-- Work to complete --
Report each line below that carries the word "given".

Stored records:
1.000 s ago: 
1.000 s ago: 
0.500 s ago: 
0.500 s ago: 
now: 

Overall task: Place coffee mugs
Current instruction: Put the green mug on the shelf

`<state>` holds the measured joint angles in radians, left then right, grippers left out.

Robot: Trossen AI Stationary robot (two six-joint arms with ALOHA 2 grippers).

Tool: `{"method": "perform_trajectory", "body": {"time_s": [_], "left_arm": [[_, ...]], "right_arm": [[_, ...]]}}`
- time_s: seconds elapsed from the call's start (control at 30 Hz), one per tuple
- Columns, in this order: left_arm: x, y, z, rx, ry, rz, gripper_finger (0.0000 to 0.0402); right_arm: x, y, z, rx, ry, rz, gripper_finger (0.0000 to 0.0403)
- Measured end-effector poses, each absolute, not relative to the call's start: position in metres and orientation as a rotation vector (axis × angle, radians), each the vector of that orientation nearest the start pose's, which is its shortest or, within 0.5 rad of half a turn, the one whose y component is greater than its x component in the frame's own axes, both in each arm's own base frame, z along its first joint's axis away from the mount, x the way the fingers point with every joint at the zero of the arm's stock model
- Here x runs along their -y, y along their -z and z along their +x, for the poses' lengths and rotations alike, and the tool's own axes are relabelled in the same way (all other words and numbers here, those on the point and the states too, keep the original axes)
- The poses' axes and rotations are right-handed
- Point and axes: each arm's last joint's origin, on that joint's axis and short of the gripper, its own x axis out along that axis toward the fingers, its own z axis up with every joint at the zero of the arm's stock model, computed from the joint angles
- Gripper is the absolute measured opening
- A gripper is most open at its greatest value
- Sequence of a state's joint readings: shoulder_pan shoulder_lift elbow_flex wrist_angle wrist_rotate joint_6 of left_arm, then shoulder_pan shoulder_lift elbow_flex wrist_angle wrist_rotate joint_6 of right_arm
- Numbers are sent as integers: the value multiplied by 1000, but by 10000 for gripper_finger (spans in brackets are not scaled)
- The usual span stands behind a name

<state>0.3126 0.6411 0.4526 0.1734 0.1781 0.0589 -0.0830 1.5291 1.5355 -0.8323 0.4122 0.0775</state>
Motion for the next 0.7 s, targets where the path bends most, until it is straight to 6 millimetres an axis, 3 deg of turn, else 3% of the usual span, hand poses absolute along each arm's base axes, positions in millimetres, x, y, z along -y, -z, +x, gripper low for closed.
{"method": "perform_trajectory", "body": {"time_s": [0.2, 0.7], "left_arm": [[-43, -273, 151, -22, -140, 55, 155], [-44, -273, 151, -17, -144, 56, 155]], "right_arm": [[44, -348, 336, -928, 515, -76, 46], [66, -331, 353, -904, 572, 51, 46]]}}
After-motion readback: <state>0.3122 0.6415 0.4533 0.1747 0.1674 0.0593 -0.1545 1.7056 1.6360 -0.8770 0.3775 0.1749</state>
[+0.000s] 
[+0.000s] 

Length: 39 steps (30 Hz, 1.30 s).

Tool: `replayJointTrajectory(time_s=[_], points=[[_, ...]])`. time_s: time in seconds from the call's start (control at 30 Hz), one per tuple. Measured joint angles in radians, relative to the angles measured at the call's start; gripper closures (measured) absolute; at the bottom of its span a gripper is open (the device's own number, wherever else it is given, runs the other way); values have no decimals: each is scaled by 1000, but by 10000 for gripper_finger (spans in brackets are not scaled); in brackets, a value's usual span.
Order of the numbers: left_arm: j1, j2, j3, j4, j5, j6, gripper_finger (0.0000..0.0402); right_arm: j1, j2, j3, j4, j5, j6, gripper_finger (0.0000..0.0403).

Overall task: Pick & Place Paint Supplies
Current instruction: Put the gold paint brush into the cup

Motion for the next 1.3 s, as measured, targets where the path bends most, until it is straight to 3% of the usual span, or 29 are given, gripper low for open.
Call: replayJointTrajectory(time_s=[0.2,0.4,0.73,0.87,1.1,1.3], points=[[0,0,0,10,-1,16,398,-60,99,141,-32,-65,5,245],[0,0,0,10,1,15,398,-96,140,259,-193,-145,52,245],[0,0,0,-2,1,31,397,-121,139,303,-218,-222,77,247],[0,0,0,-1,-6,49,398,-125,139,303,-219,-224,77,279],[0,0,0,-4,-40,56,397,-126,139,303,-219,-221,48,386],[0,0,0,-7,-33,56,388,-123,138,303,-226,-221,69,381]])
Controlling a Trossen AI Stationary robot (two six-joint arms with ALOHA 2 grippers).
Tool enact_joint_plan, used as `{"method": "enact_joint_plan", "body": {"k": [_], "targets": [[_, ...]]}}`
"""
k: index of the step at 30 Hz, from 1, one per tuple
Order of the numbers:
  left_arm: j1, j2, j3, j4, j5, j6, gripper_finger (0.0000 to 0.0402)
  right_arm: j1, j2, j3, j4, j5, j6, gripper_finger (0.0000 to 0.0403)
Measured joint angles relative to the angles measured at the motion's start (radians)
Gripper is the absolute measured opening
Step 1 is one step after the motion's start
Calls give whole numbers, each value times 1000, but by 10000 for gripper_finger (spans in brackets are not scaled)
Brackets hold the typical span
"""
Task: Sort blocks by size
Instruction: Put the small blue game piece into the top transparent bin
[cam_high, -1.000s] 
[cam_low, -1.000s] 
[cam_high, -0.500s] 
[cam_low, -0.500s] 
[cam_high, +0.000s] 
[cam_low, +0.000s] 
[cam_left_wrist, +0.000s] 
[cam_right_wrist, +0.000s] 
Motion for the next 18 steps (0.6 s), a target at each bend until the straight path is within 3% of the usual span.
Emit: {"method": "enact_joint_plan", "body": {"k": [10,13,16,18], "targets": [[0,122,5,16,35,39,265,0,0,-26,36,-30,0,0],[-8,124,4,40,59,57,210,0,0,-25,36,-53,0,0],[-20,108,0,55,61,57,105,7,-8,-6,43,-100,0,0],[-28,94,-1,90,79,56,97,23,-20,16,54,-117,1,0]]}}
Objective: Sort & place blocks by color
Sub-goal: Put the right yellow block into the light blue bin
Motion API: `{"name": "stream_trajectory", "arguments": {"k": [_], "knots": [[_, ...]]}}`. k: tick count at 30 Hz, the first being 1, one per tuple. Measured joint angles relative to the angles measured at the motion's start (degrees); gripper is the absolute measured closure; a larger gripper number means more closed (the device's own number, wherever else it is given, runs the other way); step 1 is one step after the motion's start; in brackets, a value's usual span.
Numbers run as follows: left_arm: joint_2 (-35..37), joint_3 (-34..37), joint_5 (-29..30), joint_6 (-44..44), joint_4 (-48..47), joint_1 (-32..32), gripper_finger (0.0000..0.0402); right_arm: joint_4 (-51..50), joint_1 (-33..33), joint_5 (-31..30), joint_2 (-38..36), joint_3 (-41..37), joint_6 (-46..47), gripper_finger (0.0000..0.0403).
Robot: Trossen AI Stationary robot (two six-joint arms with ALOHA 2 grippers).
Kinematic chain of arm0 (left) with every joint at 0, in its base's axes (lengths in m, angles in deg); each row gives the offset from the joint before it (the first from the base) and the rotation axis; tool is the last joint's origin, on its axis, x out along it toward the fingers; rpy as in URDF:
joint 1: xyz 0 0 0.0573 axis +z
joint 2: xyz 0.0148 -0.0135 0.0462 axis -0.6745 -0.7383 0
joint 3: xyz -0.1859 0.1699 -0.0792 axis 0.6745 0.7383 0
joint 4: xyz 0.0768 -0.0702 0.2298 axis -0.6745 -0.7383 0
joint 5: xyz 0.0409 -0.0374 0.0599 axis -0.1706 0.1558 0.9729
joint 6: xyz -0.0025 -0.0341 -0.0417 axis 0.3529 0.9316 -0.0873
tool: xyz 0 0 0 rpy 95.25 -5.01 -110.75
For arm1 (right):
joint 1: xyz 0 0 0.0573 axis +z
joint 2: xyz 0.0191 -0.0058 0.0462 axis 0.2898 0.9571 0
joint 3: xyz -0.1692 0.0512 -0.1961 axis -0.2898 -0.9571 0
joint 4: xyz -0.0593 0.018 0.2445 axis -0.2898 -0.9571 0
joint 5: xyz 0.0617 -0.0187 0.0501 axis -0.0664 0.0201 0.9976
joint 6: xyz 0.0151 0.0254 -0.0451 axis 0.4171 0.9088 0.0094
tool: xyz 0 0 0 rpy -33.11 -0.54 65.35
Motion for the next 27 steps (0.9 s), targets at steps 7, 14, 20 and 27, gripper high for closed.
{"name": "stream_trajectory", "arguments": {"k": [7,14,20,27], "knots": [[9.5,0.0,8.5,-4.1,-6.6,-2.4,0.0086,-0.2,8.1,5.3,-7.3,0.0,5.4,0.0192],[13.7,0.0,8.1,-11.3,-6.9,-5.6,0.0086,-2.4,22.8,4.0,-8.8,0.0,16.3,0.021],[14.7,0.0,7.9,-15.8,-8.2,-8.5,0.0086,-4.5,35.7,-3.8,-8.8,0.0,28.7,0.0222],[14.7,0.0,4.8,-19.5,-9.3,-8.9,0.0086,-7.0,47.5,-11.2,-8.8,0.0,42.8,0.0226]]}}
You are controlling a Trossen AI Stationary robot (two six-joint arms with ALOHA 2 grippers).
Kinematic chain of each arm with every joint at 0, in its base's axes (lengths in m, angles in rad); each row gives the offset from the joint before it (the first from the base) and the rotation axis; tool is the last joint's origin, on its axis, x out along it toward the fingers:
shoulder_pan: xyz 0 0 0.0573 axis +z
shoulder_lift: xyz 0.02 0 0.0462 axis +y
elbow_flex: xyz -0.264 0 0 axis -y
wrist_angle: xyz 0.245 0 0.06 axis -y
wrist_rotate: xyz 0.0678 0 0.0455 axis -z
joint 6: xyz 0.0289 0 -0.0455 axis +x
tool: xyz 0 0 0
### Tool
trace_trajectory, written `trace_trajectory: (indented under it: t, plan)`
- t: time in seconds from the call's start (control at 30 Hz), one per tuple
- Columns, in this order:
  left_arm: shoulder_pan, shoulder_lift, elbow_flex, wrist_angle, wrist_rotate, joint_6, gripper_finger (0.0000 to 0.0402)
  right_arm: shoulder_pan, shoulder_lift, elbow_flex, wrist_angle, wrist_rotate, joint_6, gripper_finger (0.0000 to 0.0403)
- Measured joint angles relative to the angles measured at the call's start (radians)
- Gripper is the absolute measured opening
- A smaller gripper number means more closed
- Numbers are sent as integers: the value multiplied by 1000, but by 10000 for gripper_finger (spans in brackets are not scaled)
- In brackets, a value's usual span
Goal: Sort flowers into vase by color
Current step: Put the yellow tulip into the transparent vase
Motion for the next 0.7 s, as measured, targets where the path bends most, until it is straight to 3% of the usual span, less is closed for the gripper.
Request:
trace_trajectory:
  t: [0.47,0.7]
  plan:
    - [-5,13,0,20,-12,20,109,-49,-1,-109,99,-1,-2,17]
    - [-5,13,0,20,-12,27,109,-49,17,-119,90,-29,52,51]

-- Your response --
Tool: `replayJointTrajectory(time_s=[_], points=[[_, ...]])`. time_s: time in seconds from the call's start (control at 30 Hz), one per tuple. Measured joint angles in radians, relative to the angles measured at the call's start; gripper closures (measured) absolute; at the bottom of its span a gripper is open (the device's own number, wherever else it is given, runs the other way); values have no decimals: each is scaled by 1000, but by 10000 for gripper_finger (spans in brackets are not scaled); in brackets, a value's usual span.
Motion for the next 1.3 s, as measured, targets where the path bends most, until it is straight to 3% of the usual span, or 29 are given, gripper low for open.
Motion API: `{"name": "stream_trajectory", "arguments": {"k": [_], "knots": [[_, ...]]}}`. k: tick count at 30 Hz, the first being 1, one per tuple. Measured joint angles relative to the angles measured at the motion's start (degrees); gripper is the absolute measured closure; a larger gripper number means more closed (the device's own number, wherever else it is given, runs the other way); step 1 is one step after the motion's start; in brackets, a value's usual span.

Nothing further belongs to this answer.